Posted by James on January 5, 2012 · Leave a Comment
Question by retrovertigo: How many oil rigs have a similar design flaw to the one that failed in the gulf?
Everybody is saying how BP cut corners on that rig…or wellhead equipment. (you have to pardon me, I am not an expert) Does anybody know how many other ones there are?
Best answer:
Answer by Bad Moon Rising
What design flaw?
I think you are confusing wellhead equipment with the rig specifications!
EDIT:
The design of every wellhead is pretty much unique. It depends on a large number of technical factors relating to pipe sizes which vary from well to well. The rig design had very very little to do with the “accident”. It is a complicated series of technical issues that are to blame, but at the end of the day it is/was bad decisions that were the cause of the blowout.

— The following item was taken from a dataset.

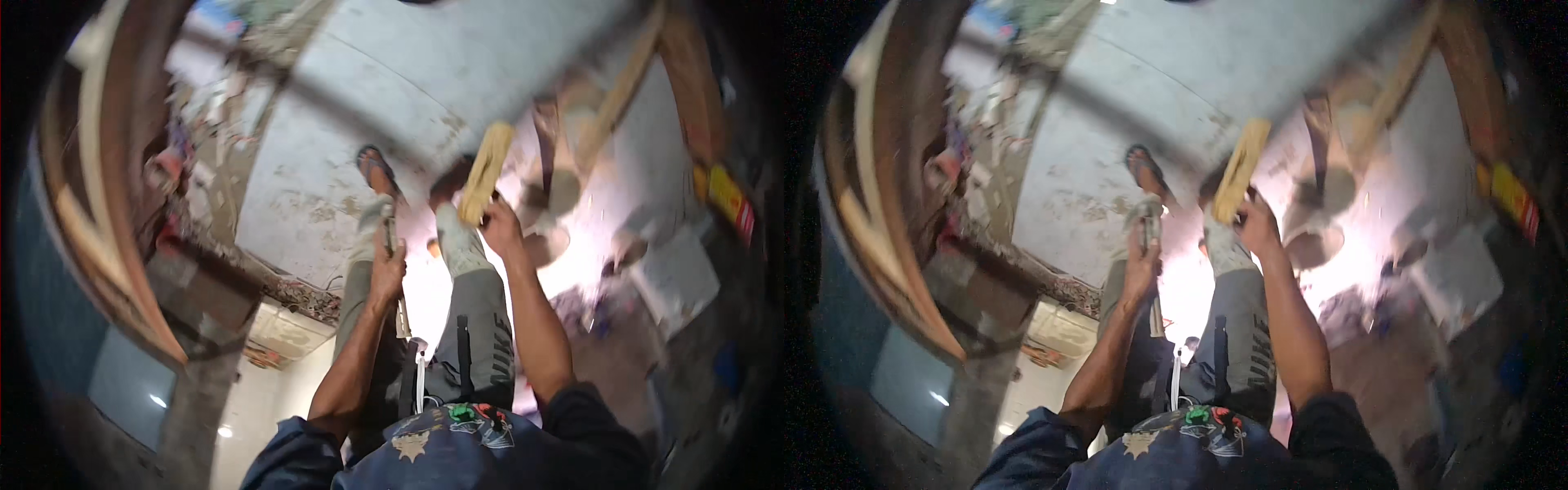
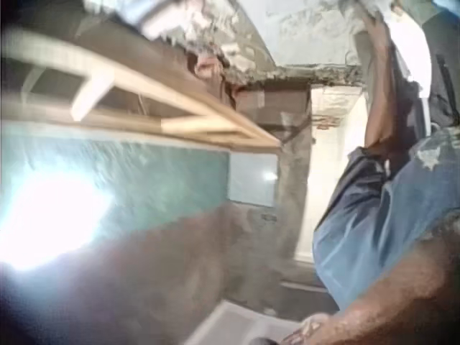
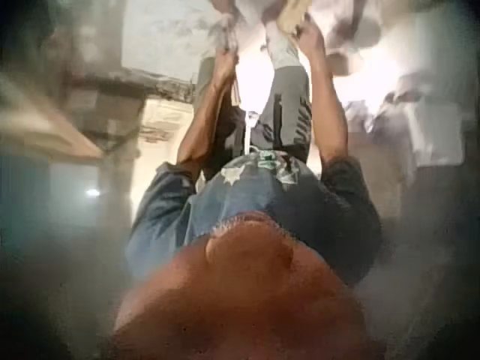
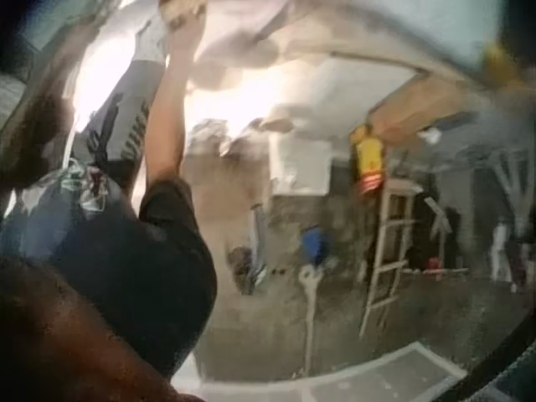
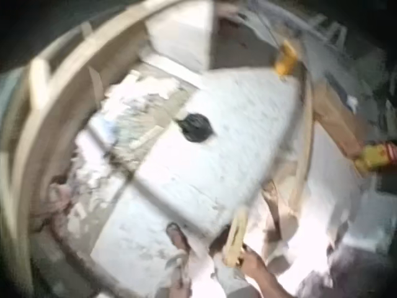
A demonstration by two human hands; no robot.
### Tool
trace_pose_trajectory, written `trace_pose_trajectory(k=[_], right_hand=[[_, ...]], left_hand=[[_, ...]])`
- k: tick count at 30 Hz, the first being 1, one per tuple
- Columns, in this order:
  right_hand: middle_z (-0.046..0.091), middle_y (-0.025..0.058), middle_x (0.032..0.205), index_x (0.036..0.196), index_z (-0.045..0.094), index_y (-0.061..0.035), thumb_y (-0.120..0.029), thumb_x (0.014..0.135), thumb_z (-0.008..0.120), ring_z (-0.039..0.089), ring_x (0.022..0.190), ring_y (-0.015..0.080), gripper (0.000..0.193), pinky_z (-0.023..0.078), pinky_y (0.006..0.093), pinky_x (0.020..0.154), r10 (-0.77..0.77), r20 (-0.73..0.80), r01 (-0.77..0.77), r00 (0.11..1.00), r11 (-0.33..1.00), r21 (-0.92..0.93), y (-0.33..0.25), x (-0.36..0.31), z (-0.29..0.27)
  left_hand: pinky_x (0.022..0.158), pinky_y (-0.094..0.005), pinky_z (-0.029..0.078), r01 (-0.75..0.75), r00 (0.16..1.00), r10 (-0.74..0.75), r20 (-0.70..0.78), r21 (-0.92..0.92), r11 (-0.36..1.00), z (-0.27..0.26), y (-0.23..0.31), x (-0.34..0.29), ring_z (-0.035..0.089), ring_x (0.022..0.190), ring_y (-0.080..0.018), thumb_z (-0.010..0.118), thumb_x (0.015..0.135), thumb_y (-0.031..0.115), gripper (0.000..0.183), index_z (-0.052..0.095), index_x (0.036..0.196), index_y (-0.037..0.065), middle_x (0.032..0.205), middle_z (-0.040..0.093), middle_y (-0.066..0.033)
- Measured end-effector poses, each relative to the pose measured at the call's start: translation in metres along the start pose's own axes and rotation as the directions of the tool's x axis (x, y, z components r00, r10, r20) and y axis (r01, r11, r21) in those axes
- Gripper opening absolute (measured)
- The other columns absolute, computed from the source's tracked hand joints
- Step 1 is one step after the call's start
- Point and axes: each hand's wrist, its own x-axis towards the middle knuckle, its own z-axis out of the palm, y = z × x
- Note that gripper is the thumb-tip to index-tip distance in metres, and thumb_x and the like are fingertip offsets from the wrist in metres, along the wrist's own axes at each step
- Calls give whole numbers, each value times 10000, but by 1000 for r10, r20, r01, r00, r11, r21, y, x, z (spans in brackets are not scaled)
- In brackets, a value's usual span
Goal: The person saws a piece of wood into two parts while holding it against a low wall, then hammers nails into a wooden block to attach it to a wooden frame.
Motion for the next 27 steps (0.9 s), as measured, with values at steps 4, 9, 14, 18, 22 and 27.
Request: trace_pose_trajectory(k=[4, 9, 14, 18, 22, 27], right_hand=[[666, 144, 1204, 1440, 448, 26, -188, 849, 760, 675, 1077, 242, 702, 563, 333, 901, 157, 177, -159, 972, 987, -3, -91, -88, 103], [668, 75, 1110, 1440, 491, -36, -264, 880, 768, 659, 998, 168, 665, 557, 304, 819, -58, 462, 423, 885, 513, -747, -146, -197, 212], [667, 79, 1116, 1382, 544, -69, -489, 1026, 556, 658, 919, 143, 551, 543, 309, 782, 355, 337, -155, 872, 854, -497, -146, -274, 253], [665, 63, 1013, 1283, 571, -89, -485, 1029, 561, 645, 882, 156, 470, 512, 272, 761, 601, 534, -364, 595, 793, -488, -119, -337, 316], [653, 61, 983, 1243, 585, -96, -463, 1040, 552, 628, 875, 168, 420, 514, 316, 756, 685, 288, -390, 669, 654, -648, -107, -399, 432], [669, 71, 929, 1262, 597, -43, -407, 1023, 605, 636, 807, 178, 436, 536, 357, 736, 632, 315, -275, 708, 658, -701, -72, -351, 435]], left_hand=[[558, -265, 421, -111, 983, 118, 139, -56, 992, -42, 27, -53, 482, 632, -92, 530, 1030, 539, 512, 678, 1191, 76, 757, 532, 17], [704, -298, 544, -190, 967, 237, 97, -348, 918, -85, 80, -166, 672, 792, -158, 692, 950, 452, 516, 688, 1122, -34, 939, 720, -92], [720, -314, 548, -171, 976, 219, -8, -651, 740, -149, 58, -215, 684, 805, -172, 709, 938, 372, 421, 694, 1068, -28, 938, 712, -91], [746, -329, 554, -291, 954, 227, -195, -777, 558, -182, 20, -221, 689, 808, -197, 744, 905, 381, 453, 708, 1107, -23, 914, 714, -78], [777, -333, 563, -265, 963, 162, -217, -878, 399, -256, -3, -253, 697, 847, -199, 782, 862, 381, 504, 691, 1191, 10, 1012, 726, -77], [779, -354, 583, -233, 962, 193, -194, -950, 207, -363, -91, -202, 717, 862, -213, 811, 819, 396, 547, 688, 1204, 26, 1026, 735, -106]])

The circumstances that led to the problems, although not unique, are rare. They have to do with the position (vertically) of reservoirs of different reservoir pressure, and an inability to cement in “production casing” if you lose “circulation” of the much heavier cement in behind the production casing. Normally this is not a fatal problem, but reliance on faulty backup systems, some which appear to have been known to be faulty (Blowout Preventers).
The rig and even the equipment itself, had very little to do with the problem.